▸ **Exercise objective**
Look through the listing below for the line containing "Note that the". Copy it and each line after it up to and including the line containing "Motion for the", exactly, leaving out pictures.

▸ **Data block**
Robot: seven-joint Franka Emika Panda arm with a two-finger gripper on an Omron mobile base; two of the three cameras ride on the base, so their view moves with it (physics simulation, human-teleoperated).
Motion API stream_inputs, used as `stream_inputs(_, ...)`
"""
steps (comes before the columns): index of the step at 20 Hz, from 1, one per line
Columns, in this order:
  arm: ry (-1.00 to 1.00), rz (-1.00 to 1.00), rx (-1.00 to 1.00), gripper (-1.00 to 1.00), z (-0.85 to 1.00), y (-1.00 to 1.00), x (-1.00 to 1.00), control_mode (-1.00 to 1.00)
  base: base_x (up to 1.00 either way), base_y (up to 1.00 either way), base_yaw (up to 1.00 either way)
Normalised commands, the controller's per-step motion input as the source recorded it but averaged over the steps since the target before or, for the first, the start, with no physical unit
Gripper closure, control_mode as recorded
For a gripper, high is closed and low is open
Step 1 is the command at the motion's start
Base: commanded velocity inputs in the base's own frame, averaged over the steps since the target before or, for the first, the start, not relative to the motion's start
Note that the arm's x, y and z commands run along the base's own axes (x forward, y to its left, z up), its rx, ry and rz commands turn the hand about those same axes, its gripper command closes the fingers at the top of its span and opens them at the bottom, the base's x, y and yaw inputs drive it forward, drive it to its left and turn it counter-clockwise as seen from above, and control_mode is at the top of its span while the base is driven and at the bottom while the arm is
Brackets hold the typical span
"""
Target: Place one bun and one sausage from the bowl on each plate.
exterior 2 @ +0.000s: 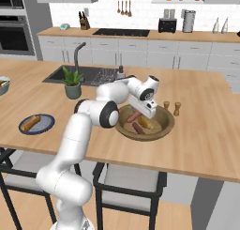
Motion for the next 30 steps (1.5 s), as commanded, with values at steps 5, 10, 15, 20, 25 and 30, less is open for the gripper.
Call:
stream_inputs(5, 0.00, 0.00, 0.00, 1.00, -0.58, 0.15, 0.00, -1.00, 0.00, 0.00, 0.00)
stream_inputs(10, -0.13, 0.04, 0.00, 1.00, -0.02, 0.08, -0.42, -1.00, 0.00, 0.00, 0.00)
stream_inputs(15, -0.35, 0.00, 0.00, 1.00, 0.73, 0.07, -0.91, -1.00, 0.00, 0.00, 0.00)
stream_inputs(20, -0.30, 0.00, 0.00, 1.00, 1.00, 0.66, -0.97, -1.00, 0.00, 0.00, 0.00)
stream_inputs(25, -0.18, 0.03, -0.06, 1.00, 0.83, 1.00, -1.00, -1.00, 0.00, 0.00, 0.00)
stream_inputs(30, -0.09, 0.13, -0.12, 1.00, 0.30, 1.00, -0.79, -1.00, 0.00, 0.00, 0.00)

▸ **Reply**
Note that the arm's x, y and z commands run along the base's own axes (x forward, y to its left, z up), its rx, ry and rz commands turn the hand about those same axes, its gripper command closes the fingers at the top of its span and opens them at the bottom, the base's x, y and yaw inputs drive it forward, drive it to its left and turn it counter-clockwise as seen from above, and control_mode is at the top of its span while the base is driven and at the bottom while the arm is
Brackets hold the typical span
"""
Target: Place one bun and one sausage from the bowl on each plate.
exterior 2 @ +0.000s: 
Motion for the next 30 steps (1.5 s), as commanded, with values at steps 5, 10, 15, 20, 25 and 30, less is open for the gripper.

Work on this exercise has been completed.